In the above-described methods, the correction term may be based on the variance of a relative spectral noise power density estimation error, on the first estimate of the spectral noise power density of the audio signal and on the current spectral power density of the audio signal. In particular, the correction term may have the form: $K (Ω_{μ} n) = \frac{σ_{E_{nrel}}^{} \cdot {\tilde{S}}_{bb}^{2} (Ω_{μ} n)}{{(S_{yy} (Ω_{μ} n) - {\tilde{S}}_{bb} (Ω_{μ}, n))}^{2}},$

where $σ_{E_{nrel}}^{}$
denotes the variance of the error E_nrel , in relation to S̃_bb (Ω_µ,n), i.e. $σ_{E_{nrel}}^{} = σ_{E_{n}}^{} / {\tilde{S}}_{bb} (Ω_{μ} n)$
and S_yy (Ω_µ,n) denotes the spectral power density of the audio signal. In this form, only the variance of the relative error has to be estimated, which fluctuates less.
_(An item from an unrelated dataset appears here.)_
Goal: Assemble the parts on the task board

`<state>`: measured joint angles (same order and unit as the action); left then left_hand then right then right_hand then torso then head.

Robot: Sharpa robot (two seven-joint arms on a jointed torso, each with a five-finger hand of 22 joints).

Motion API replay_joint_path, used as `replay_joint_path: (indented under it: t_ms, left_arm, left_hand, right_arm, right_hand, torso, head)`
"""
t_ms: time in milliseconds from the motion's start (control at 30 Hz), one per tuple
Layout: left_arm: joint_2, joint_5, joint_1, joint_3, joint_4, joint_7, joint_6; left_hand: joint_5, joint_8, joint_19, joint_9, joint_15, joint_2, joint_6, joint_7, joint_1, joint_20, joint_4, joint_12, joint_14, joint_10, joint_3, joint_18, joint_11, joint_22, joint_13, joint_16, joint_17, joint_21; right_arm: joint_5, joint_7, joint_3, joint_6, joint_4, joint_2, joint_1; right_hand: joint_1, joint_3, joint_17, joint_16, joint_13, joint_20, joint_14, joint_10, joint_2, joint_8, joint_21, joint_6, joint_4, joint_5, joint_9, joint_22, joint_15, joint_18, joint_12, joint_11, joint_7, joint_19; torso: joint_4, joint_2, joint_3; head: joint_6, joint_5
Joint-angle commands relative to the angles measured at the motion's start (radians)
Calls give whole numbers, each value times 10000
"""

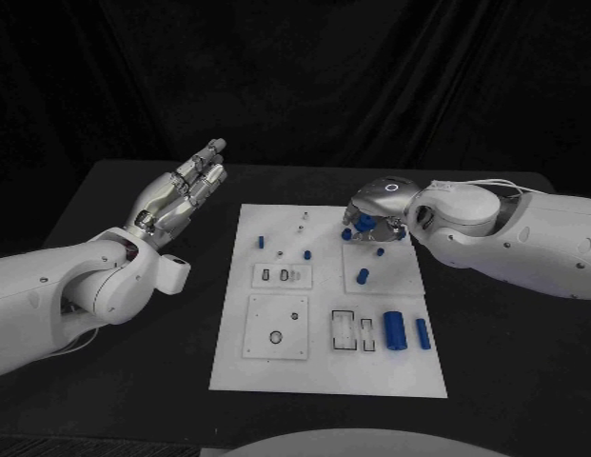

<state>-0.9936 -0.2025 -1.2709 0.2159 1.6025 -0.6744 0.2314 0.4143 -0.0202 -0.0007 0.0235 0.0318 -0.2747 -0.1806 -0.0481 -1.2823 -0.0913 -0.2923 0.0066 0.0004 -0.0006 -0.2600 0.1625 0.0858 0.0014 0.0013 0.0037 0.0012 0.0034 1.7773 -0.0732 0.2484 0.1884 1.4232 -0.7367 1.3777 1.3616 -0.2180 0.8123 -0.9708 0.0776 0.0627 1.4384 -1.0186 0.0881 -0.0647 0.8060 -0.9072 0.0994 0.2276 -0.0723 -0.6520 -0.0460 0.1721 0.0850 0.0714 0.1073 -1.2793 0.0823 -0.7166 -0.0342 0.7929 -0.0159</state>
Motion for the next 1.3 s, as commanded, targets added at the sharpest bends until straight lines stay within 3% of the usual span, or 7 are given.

This form of the correction term results in a much better estimate of the spectral noise power density than the prior art, without requiring additional memory.
In the above-described methods, the relative spectral noise power density estimation error may be determined if no wanted signal component is detected in the audio signal. This is particularly simple. The step of detecting the wanted signal component may be performed with a voice activity detector, for example.
In the above-described methods, the first estimate of the spectral noise power density may be a mean noise power density. The mean noise power density may be for example a moving average. Computing means is comparatively simple and does not require much computing power.
In the above-described methods, the first estimate of the spectral noise power density may, in principle, be determined by any prior art method. In particular, it may be determined based on a minimum statistics method or a minimum tracking method. These methods are easy to implement.
Furthermore, the invention provides a method for reducing noise in an audio signal, comprising:

providing an estimate of the spectral noise power density according to the previously described methods,
filtering the audio signal based on the second estimate of the spectral noise power density.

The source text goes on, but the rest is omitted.